Review: Next Day Air

· Joanthan Poritsky

Drugs, guns, vulgarity and rims are just the tip of the pigeonholed iceberg that is Benny Boom’s feature debut, Next Day Air; but what this little caper has that so many other films of a similar ilk lack is heart, and lots of it.

The improbable story follows ten bricks of cocaine from a formidable drug dealer in Calexico, California to his dispatcher in Philadelphia by way of an overnight delivery service, Next Day Air. Donald Faison, of Scrubs fame, plays Leo Jackson, a chronically stoned delivery man for the fictitious company, whose mind is so clouded on the job that he delivers the coke to apartment 302 instead of 303, setting events in motion. The drugs end up in the hands of fledgling criminals Guch, Brody and Hassie instead of the diminutive yet feisty Jesus, who prefers to be called “Gee-sus” rather than “Hay-zoos”. While Hassie is sleeping on the couch, as he is for the most of the film, Guch and Brody, played with an incredible balance of humor and charisma by Wood Harris and Mike Epps, respectively, hatch a plan to sell the dope to Brody’s cousin, Shavoo, before the rightful owners get wise to the mistake. Think of it like True Romance but without white people and set in Philly.

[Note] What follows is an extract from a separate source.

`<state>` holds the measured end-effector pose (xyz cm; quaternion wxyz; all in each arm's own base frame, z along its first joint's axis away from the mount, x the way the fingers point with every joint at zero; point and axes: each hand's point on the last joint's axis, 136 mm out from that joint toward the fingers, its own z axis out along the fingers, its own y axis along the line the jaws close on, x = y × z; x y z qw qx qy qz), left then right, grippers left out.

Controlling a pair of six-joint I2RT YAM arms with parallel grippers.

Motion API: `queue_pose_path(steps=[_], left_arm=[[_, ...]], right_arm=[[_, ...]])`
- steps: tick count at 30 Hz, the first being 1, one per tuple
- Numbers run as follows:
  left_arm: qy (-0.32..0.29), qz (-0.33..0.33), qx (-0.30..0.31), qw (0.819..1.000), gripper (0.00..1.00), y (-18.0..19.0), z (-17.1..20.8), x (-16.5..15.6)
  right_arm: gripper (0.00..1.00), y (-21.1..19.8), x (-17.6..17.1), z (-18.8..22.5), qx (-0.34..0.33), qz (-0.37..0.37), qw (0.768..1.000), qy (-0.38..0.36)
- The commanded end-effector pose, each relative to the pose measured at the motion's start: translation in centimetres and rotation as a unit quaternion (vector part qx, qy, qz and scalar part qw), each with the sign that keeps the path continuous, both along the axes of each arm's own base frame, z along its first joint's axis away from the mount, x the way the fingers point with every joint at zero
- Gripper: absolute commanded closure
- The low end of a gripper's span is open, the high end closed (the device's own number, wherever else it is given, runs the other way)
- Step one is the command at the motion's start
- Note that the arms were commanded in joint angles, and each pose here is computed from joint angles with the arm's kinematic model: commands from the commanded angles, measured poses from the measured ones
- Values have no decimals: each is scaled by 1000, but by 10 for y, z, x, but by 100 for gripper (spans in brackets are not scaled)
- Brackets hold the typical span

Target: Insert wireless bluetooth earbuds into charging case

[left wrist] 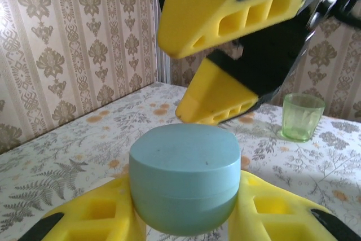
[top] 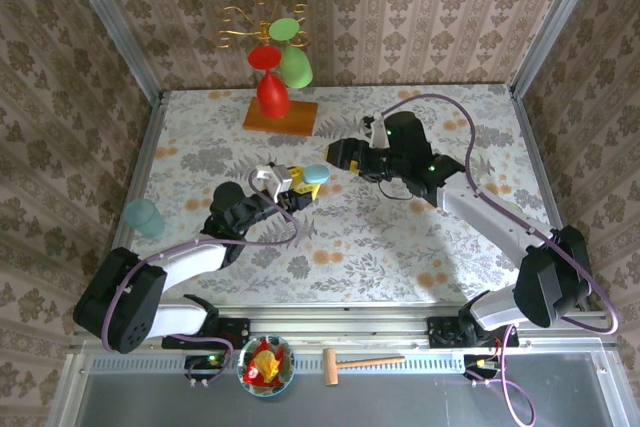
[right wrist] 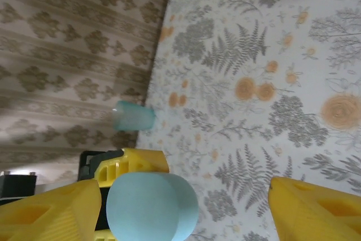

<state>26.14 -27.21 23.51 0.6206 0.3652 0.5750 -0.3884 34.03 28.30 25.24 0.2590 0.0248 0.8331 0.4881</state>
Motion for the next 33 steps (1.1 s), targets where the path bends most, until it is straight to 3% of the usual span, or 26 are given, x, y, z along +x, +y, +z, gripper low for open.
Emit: queue_pose_path(steps=[1, 8, 12, 16, 20, 22, 25, 27, 33], left_arm=[[-28, 6, -61, 998, 68, 1, 38, 6], [-36, 15, -76, 996, 69, -1, 43, 15], [-41, 15, -73, 996, 68, -2, 42, 15], [-48, 15, -68, 996, 68, 0, 42, 13], [-48, 16, -58, 997, 67, -1, 38, 13], [-49, 18, -49, 997, 60, -1, 34, 13], [-49, 29, -24, 998, 30, 2, 24, 14], [-43, 36, 5, 998, 18, 5, 12, 13], [-12, 50, 128, 990, 2, 16, -35, 5]], right_arm=[[22, 19, -8, 38, 161, 34, 986, 29], [30, 44, -21, 35, 262, 93, 958, 71], [43, 50, -21, 36, 294, 102, 947, 84], [62, 49, -20, 31, 287, 97, 949, 89], [73, 47, -17, 28, 282, 90, 951, 91], [74, 43, -13, 26, 277, 81, 953, 88], [74, 31, -4, 11, 246, 54, 964, 83], [74, 18, 5, -4, 211, 26, 974, 77], [75, -20, 42, -65, 74, -62, 992, 76]])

Though Mr. Faison, whose comedic talents are on display in full force, opens the film with a quick line of dialogue, the story doesn’t really belong to him. Instead, Guch and Brody are really at the center of this tall tale. True, they are hardened criminals with blood on their hands (blood from a gruesome yet hilarious flashback, that is) living in an apartment full of blingy contraband with guns in every corner. Still, they are some kind of lovable fools; boys really, who somehow landed in a playground of vices instead growing up. Just watching the two play Xbox, yelling and hissing at the plasma TV, is evidence enough of their terminal adolescence.

In contrast is Brody’s cousin, Shavoo, the local drug dealer who can “turn ten into twenty” by way of compressing and cutting the dastardly white powder. He is, decidedly, a swindler, yet we also learn he is a dreamer, wishing of a way out of his dirty business. After receiving a laughable call from his coz with details on the new found blow (“bitches”), Shavoo sees a way out by buying the coke, turning more than double the profit, and leaving the game forever.

Next Day Air plays heavy on the laughs, with each specific sub-plot full of goofy moments, a welcome to change to the shoot ’em up street tale drama. Mos Def appears briefly for added comic relief, but this isn’t just a comedy. There is grit in almost every frame of this movie. The film’s palette is something of a washed out yellow with a milky blue in the blacks. This is a sign of aged film, perhaps short ends from various rolls, implying a shoe- string budget and a make-it-as-you-can shooting schedule. Assumedly, this invokes the blaxploitation cinema that this film aims to build upon. Unlike those films from the 1970s, however, there isn’t really any presence of “the man”, though threat of “the Feds” is mentioned in passing. Where others may call this a revival of the blaxploitation movement, I would say the film’s roots lie closer to Quentin Tarantino’s Resevoir Dogs, an open and shut heist where the evil-doers also serve as judge, jury and executioner.

It must be said that the film is full of a number of harsh stereotypes, the kind of stuff that many black filmmakers in Hollywood have been trying to shake for a long time. African-American film is one of the fastest growing genres in the country and much of that movement is a deviation from the kind of street thuggery portrayed in Next Day Air. The real charm of Benny Boom’s film, however, is it’s ability to question this base amoral lifestyle while keeping you laughing. Mr. Boom shows real promise as a critical filmmaker. Much in the way that David Fincher’s 1999 Fight Club served as a critique of masculity while celerating it’s basest functions, so to does Next Day Air seemingly glorify thug culture while refuting it’s relevance. I won’t give away the end of the film, but I will say the right people get their comeuppance. Personally, I cannot wait to see where Mr. Boom goes from here, but it will certainly be up.